What you need to do: Determine how many lines of this material contain "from". Give only the number.

Supplied material:
== == ==

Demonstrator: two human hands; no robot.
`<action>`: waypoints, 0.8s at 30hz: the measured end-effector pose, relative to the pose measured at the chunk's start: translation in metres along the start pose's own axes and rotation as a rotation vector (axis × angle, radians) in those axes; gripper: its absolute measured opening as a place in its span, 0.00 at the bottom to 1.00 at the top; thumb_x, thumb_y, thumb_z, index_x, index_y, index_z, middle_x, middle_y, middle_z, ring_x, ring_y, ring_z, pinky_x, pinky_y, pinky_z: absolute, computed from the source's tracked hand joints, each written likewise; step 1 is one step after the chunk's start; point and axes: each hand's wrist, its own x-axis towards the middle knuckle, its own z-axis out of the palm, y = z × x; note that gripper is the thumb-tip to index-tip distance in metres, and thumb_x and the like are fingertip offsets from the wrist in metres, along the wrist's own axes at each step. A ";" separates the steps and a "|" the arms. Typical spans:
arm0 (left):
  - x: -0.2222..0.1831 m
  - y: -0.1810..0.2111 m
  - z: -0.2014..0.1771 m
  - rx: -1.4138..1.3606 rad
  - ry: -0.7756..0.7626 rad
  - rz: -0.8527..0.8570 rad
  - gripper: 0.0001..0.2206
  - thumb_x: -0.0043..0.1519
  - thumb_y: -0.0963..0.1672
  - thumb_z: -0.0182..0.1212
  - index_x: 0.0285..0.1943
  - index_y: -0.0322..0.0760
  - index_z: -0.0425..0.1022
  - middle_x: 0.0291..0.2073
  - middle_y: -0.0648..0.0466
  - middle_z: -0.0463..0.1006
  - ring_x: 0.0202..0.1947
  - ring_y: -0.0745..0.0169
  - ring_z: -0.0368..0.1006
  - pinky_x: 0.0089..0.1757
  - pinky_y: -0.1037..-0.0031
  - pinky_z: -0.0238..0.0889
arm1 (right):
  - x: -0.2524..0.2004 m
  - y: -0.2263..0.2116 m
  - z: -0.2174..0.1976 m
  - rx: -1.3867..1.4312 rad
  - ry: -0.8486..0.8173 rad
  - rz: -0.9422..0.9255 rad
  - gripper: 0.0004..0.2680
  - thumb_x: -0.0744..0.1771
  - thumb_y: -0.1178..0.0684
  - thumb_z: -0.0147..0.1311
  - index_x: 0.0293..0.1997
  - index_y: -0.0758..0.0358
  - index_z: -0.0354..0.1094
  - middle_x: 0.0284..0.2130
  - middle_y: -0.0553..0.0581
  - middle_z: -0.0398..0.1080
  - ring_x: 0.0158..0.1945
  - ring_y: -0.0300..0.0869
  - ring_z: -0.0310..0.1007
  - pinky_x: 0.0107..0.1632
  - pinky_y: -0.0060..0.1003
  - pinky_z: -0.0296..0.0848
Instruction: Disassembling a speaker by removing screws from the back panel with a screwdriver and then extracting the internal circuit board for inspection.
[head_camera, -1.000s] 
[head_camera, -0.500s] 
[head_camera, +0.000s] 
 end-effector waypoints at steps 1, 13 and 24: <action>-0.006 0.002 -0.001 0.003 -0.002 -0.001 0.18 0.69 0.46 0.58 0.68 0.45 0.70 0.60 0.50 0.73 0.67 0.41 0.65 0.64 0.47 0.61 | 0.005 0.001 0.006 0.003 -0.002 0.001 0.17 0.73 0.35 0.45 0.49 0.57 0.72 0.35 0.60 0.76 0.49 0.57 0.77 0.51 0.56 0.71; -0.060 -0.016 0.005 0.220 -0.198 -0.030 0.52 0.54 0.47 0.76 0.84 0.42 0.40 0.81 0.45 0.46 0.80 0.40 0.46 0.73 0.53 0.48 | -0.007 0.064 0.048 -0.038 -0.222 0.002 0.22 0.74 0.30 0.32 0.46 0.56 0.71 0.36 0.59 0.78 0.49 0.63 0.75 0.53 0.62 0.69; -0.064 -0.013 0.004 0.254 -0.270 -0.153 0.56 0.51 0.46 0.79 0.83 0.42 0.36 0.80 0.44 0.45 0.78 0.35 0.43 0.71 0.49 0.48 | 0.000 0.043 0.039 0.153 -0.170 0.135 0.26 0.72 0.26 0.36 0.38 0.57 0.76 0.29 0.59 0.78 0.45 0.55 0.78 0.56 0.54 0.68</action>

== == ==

Output of the task: 2